Problem to work on:
In the data below, count every line that holds the string "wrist" and reply with the number alone.

Given material:
--------------------------------------------------

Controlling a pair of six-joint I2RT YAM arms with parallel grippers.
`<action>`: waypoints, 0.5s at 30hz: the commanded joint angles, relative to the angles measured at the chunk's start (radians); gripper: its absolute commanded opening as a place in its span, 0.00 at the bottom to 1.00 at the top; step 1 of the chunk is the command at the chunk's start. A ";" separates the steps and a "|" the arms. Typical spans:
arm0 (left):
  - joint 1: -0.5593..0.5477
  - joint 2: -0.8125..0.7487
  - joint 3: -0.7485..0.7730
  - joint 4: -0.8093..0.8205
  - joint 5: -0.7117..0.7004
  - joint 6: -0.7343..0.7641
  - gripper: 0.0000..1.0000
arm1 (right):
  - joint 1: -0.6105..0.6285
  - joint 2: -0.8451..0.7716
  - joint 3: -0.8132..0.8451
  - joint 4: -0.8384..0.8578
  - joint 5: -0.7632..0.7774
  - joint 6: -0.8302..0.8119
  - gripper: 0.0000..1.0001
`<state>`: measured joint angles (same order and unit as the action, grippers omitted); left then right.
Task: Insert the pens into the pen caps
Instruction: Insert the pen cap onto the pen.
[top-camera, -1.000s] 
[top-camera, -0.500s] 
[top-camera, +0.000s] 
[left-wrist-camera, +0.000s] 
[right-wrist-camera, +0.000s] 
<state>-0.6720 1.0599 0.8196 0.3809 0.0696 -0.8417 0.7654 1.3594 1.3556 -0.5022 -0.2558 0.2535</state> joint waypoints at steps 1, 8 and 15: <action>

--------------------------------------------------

Result:
2